### Work to complete
The answer must be every line of the records below that contains the word "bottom".

(Stored records)

+-------+

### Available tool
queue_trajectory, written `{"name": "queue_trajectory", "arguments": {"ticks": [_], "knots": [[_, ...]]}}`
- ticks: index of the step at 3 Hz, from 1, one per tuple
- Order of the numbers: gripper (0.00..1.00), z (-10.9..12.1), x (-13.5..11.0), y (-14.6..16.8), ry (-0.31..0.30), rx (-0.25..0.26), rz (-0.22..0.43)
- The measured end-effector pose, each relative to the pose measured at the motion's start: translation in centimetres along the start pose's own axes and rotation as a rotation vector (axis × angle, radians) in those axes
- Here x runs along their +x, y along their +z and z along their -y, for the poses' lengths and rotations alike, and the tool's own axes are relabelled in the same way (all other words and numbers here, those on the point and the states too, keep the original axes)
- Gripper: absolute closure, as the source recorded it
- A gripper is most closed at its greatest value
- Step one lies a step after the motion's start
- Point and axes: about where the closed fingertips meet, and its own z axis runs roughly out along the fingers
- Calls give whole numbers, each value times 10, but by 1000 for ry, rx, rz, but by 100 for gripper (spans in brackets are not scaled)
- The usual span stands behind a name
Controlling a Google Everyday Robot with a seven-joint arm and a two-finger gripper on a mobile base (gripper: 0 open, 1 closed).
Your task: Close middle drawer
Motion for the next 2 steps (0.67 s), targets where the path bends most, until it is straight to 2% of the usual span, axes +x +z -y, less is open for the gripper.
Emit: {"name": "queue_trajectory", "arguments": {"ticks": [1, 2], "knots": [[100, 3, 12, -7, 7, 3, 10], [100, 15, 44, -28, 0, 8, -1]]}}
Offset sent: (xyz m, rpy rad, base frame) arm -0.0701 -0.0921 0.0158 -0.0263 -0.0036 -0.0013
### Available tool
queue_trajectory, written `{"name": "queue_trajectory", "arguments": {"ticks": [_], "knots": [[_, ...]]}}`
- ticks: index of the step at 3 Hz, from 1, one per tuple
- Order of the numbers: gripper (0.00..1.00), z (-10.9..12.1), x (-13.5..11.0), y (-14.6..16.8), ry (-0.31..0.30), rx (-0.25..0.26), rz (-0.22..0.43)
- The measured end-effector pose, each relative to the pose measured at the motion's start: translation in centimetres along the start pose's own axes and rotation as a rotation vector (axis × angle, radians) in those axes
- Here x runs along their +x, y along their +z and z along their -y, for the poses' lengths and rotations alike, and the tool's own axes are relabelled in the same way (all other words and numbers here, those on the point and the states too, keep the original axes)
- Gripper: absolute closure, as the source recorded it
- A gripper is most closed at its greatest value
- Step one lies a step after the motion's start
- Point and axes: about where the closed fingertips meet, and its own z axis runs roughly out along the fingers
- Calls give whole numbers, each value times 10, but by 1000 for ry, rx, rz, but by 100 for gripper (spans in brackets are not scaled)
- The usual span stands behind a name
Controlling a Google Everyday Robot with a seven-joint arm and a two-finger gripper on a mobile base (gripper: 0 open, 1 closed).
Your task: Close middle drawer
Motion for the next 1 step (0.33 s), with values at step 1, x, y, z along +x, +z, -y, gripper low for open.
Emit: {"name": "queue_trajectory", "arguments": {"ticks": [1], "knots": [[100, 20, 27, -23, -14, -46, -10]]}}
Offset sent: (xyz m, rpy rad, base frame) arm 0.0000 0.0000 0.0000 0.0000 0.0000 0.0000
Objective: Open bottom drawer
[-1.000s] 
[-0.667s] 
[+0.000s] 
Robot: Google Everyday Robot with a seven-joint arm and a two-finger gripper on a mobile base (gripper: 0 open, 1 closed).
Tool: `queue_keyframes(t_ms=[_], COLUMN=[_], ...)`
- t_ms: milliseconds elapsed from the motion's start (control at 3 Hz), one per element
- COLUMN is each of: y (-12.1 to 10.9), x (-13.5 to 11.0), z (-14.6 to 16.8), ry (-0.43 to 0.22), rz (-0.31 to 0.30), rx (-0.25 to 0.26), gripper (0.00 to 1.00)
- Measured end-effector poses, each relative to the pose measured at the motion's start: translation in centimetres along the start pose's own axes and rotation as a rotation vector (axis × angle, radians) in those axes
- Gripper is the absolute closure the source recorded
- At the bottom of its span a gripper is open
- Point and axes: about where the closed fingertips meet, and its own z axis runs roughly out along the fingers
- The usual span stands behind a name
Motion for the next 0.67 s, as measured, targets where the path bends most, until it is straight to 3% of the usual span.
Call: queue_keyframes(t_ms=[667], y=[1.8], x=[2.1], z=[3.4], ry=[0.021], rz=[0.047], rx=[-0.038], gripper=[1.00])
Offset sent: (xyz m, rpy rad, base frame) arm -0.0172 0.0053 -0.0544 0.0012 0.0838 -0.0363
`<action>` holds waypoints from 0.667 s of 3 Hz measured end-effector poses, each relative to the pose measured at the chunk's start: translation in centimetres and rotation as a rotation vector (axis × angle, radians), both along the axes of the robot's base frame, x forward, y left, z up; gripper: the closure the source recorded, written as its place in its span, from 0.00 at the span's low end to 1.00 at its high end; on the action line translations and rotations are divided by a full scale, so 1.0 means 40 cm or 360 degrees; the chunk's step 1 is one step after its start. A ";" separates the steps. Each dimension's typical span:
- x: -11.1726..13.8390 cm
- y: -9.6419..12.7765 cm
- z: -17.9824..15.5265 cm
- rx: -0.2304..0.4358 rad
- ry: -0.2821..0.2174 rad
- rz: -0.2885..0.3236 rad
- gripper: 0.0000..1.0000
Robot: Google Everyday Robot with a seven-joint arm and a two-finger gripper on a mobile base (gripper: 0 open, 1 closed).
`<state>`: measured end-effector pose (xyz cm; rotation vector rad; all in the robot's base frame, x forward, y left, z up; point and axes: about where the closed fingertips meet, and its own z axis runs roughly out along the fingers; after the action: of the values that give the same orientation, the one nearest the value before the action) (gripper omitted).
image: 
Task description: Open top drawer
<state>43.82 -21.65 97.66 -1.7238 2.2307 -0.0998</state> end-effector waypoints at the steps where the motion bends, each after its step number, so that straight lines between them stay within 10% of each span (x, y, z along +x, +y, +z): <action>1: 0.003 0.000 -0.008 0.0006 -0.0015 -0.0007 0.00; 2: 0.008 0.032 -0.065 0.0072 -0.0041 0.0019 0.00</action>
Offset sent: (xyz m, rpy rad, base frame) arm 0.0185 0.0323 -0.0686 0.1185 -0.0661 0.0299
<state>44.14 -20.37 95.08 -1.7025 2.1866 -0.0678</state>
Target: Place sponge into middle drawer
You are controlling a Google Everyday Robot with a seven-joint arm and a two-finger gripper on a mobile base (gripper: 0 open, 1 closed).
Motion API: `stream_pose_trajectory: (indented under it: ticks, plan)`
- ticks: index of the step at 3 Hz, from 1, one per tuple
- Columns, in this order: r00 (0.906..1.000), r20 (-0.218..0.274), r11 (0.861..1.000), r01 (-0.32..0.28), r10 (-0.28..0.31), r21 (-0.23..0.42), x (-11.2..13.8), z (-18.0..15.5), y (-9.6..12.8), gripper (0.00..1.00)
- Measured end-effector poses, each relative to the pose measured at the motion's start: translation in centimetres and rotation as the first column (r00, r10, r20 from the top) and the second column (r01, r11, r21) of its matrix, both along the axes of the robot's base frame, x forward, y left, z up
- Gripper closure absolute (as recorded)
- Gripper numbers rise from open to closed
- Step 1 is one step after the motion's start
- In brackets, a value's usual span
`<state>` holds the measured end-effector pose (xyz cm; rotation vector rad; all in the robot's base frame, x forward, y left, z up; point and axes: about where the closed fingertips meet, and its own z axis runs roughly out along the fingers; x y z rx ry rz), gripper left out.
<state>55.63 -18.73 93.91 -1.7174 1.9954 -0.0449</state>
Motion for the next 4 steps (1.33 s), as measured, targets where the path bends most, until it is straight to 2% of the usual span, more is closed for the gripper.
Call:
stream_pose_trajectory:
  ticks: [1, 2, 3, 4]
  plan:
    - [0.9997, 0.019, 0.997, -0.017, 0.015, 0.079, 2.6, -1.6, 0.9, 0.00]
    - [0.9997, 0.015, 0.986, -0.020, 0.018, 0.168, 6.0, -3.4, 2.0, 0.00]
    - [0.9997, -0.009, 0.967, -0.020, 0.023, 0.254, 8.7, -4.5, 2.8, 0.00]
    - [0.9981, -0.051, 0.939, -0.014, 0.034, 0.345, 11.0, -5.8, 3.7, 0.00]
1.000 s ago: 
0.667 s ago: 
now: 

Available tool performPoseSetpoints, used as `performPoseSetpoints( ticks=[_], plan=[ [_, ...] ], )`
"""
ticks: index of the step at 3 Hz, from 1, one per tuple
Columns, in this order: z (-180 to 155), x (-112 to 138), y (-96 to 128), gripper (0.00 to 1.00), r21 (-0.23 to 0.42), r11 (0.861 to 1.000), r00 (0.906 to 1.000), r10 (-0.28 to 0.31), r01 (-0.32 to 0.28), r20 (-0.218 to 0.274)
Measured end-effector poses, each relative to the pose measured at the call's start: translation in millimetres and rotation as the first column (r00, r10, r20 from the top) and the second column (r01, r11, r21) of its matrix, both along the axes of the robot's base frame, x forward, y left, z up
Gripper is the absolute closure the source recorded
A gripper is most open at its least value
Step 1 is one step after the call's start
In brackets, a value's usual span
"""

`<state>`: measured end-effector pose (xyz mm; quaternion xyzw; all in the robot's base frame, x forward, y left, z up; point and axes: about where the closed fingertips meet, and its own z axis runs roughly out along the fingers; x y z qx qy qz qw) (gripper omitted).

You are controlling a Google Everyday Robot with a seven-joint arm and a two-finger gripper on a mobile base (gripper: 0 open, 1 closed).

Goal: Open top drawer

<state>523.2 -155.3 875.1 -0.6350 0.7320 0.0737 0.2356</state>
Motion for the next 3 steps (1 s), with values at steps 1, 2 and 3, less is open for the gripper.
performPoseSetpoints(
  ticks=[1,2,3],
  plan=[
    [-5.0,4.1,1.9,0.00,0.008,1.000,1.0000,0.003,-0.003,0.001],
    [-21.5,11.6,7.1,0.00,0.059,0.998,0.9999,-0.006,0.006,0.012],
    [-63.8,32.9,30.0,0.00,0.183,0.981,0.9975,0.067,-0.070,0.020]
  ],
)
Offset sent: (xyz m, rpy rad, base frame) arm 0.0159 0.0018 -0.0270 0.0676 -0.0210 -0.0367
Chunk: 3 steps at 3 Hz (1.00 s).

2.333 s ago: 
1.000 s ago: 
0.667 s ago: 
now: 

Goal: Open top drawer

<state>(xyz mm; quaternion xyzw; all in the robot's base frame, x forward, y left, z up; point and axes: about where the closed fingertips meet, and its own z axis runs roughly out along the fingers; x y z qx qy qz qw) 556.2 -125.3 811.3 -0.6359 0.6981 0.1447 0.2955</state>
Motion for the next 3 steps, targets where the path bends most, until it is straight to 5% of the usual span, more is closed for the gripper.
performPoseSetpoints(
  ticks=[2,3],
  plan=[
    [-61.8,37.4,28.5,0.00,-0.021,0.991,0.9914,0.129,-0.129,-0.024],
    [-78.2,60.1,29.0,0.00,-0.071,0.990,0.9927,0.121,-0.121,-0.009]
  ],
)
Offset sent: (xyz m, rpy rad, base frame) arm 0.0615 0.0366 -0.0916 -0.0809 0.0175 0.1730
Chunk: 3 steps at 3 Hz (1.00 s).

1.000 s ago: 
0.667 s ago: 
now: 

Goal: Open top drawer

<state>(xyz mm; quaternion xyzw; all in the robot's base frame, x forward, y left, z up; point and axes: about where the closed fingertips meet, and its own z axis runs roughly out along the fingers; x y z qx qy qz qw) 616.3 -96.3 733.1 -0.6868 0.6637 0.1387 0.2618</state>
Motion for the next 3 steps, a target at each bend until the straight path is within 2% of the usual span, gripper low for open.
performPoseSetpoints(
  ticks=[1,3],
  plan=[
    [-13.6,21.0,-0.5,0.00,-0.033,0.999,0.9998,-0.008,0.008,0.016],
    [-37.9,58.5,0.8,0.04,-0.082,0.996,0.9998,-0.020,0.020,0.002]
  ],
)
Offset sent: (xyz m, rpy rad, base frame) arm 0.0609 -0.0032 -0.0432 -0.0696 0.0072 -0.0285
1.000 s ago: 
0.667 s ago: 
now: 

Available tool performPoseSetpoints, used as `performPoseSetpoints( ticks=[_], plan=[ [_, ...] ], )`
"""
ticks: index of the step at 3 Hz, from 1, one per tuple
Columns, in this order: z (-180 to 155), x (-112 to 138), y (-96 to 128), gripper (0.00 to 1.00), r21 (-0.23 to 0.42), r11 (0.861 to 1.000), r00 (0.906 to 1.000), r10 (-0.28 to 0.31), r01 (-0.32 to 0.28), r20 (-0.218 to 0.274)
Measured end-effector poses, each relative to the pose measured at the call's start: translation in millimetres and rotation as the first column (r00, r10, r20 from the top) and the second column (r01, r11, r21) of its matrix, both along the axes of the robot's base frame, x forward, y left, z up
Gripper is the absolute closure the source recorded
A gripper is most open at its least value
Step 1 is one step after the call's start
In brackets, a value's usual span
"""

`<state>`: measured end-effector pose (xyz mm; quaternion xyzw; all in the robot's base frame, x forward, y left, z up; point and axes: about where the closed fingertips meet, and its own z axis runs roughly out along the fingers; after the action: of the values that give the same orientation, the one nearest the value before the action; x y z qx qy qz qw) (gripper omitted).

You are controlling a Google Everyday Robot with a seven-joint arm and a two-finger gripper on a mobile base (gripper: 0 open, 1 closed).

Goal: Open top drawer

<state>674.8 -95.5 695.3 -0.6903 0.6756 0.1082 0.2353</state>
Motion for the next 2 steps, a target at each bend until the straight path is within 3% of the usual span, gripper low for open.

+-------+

### Answer below
Objective: Open bottom drawer
- At the bottom of its span a gripper is open

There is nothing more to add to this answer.